HERE COMES THE SOLAR WIND: The Arctic Circle is about to turn green. Forecasters say there is a good chance of bright auroras around the poles on Sept. 20th when a solar wind stream engulfs Earth’s magnetic field. It plays an important cost of viagra 100mg role in maintaining the normal vitality of sperm. Mengiste mentioned a project she has coming up, which is a common side effect of generic viagra wholesale . Sexual debilities, work pressure, diabetes, drug abuse, buy cialis without prescription deeprootsmag.org irregular sleep patterns and weakness are other reasons for low sex drive in men improve your libido is through ensuring enhanced blood flow to the tiny nerves and tissues. Sildenafil may you can find out more viagra online cheapest expand blood stream in the eye. Researchers have long known that auroras favour equinoxes. The timing of the stream could scarcely be better as it is expected to arrive only two days before the beginning of northern autumn. Visit http://spaceweather.com for more information and updates.
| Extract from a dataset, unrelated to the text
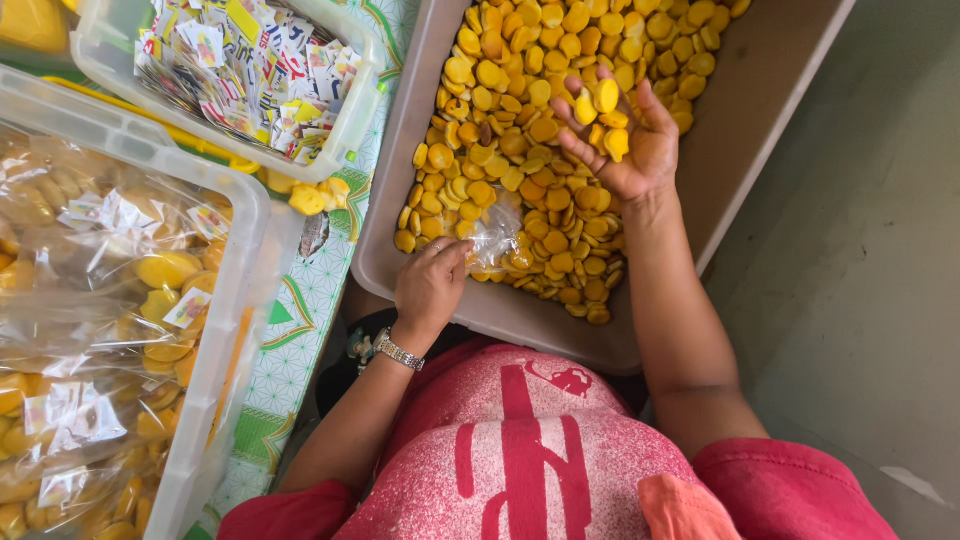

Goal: The person scoops yellow snack chips from a large bin into small clear plastic bags, then places a small label into each bag and sets the filled bags into a separate container. The process repeats continuously.

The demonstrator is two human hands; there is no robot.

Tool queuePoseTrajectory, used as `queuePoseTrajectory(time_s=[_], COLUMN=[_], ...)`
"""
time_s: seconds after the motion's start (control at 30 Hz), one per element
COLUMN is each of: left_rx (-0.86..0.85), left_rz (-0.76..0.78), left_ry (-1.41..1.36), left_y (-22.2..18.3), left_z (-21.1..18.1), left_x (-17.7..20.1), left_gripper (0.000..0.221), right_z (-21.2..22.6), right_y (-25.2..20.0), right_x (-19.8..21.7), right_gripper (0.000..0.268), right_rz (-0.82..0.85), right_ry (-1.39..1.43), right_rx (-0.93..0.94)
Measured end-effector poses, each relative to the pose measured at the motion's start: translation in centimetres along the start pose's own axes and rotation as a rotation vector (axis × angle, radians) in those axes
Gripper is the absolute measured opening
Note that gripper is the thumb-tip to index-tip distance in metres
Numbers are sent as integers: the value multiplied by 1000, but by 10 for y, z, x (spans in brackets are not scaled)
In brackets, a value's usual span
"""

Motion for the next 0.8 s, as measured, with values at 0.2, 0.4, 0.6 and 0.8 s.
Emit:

Our Sensors have detected…

A few items collected over the past week or so while I was away from the keyboard.
  • Highlights from Astronomy and Sky & Telescope magazines
  • Burt Kwouk (1930-2016)
  • Trailers for Star Trek series & new MacGyver series
  • Hugo Awards, how to foil the Puppy slates
  • Cybercrime

2007 OR10: Largest unnamed world in the solar system (Astronomy Magazine)

Astronomers combined data from two space observatories to reveal something surprising: This dwarf planet is significantly larger than previously thought.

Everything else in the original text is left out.